I need help in creating a script that will run once a day in afternoon and collect the information of each partition(Disk Space , Total and Used) and send it to my email.
Please help im very very new in this scripting thing.
I need help in creating a script that will run once a day in afternoon and collect the information of each partition(Disk Space , Total and Used) and send it to my email.
Please help im very very new in this scripting thing.
In order to make the script running you will need to setup a cron job with it: How do I setup a cronjob ?
Now, inside your script, you will need to do something like this:
#!/bin/bash
#script that simply saves the output of df -h to an output file
#which is sent as an attachment to an e-mail
#a) save the output of the command:
temp_file=$(mktemp)
df -h > $temp_file 2> /dev/null
/root/email.py recipient@gmail.com "Title here" "Body here. The current date and time is $(date)" "$temp_file"
sleep 3
rm -rf $temp_file
As you can see, I'm calling a python script from within your root path (not readable but nobody else but root himself) which takes the following arguments:
"recipient-email" "title-of-email" "body-of-email" "attachment"
This python script is this:
#!/usr/bin/python
import os, re
import sys
import smtplib
from email import encoders
from email.mime.multipart import MIMEMultipart
from email.mime.base import MIMEBase
from email.MIMEText import MIMEText
SMTP_SERVER = 'smtp.gmail.com'
SMTP_PORT = 587
sender = 'youremailhere@gmail.com'
password = "yourpasswordhere"
recipient = sys.argv[1]
subject = ''
message = sys.argv[3]
def main():
msg = MIMEMultipart()
msg['Subject'] = sys.argv[2]
msg['To'] = recipient
msg['From'] = sender
part = MIMEText('text', "plain")
part.set_payload(message)
msg.attach(part)
session = smtplib.SMTP(SMTP_SERVER, SMTP_PORT)
session.ehlo()
session.starttls()
session.ehlo
session.login(sender, password)
fp = open(sys.argv[4], 'rb')
msgq = MIMEBase('audio', 'audio')
msgq.set_payload(fp.read())
fp.close()
# Encode the payload using Base64
filename=sys.argv[4]
msgq.add_header('Content-Disposition', 'attachment', filename=filename)
msg.attach(msgq)
# Now send or store the message
qwertyuiop = msg.as_string()
session.sendmail(sender, recipient, qwertyuiop)
session.quit()
os.system('notify-send "Your disk space related email has been sent."')
if __name__ == '__main__':
main()
Of course you will need to provide it with your gmail email and password at the top of the script (sender
and password
variables).
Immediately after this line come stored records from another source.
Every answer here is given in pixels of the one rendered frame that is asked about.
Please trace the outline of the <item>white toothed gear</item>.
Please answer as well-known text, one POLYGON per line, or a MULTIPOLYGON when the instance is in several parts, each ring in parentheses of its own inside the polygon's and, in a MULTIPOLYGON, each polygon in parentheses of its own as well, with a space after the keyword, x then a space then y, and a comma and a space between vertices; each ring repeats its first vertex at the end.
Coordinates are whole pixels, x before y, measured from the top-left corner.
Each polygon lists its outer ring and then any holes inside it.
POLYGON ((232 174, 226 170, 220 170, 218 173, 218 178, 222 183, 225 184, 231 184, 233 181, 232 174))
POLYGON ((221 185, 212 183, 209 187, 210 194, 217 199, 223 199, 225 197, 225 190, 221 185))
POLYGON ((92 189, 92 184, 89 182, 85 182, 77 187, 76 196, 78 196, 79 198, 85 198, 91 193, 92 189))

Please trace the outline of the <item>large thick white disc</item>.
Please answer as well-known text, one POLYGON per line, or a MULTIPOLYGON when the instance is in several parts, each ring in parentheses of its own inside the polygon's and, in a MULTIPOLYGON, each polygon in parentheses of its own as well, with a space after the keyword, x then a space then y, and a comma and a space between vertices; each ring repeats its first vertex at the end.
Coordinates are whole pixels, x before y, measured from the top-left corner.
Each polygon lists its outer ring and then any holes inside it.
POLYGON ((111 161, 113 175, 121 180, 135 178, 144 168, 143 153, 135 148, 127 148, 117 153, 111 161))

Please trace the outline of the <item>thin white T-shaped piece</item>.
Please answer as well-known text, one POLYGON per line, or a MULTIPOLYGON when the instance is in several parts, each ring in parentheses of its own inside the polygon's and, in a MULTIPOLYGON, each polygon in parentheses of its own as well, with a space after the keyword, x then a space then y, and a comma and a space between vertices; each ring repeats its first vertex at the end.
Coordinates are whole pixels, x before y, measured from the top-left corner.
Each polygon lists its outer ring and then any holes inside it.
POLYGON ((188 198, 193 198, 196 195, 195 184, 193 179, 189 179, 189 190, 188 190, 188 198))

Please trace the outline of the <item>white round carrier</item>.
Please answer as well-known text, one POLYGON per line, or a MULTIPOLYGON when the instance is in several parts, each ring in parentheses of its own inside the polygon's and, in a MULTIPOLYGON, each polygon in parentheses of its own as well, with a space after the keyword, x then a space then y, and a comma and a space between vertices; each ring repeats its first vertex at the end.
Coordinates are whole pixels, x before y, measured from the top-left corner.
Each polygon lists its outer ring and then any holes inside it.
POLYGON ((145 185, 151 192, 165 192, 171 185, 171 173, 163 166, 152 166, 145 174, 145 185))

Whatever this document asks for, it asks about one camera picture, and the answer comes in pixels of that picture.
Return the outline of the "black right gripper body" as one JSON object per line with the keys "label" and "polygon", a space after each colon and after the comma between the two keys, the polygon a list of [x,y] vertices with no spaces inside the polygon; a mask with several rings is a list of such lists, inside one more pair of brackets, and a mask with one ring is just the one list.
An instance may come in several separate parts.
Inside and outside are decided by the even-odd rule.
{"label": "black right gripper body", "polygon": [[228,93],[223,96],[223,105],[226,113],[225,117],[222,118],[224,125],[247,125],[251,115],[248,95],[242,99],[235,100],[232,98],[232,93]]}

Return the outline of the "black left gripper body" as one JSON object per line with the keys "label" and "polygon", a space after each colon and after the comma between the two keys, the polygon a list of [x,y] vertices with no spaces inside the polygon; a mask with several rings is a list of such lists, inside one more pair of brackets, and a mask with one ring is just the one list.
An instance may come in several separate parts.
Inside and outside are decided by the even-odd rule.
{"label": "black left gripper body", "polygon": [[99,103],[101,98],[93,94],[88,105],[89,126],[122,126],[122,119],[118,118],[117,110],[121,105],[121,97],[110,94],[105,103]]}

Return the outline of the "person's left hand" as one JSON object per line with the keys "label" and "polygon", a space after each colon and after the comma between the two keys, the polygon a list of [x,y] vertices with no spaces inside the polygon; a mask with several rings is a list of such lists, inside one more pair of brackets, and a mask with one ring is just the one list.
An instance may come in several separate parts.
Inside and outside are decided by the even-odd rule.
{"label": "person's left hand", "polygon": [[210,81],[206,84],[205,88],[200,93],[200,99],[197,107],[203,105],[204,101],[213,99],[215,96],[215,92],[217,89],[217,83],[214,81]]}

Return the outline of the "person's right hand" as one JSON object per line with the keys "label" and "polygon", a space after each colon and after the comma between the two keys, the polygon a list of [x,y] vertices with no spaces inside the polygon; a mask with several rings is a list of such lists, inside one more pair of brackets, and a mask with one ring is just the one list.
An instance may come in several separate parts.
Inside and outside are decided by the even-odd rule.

If you install the libnotify-bin
package, then, if the email was successfully sent, you will be notified with a desktop notification.
So, summing up, you will need to setup a cron job with the above bash script. This bash script will save the output of df -h
inside a temporary file, which will be sent via a python script to a recipient email of your choice (as far as I remember, the sender email must be gmail).
PS: The above solution will show the free and total disk space only of your mounted filesystems. If this is a problem please inform me so as to extend my answer about how to automatically mount all the available filesystems and then run df -h
.
Provided you have an MTA configured on that machine to accept and relay mail for you (on a server that should be the case) try this:
$ df -h | mail -s "Filesystem usage report for `hostname`" myemail@domain.tld
(MTA = Postfix, Exim, etc.)
If that fits your needs, add it to your crontab to run every day:
$ crontab -e
An editor will open. Add a line like this:
@daily df -h | mail -s ...
Save and close.
This will make it run with the other daily tasks. If you need a report on a specific time of the day or error logging to a specific address, please read about the cron syntax (a lot of this is on the Internet - here's one random website). For example:
MAILTO=myerroraddress@domain.tld
# at 5 a.m every day:
0 5 * * * mycommand
In case you can't send out mail on that machine directly, read this or the answer by @hakermania on how to do that (many more ways exist).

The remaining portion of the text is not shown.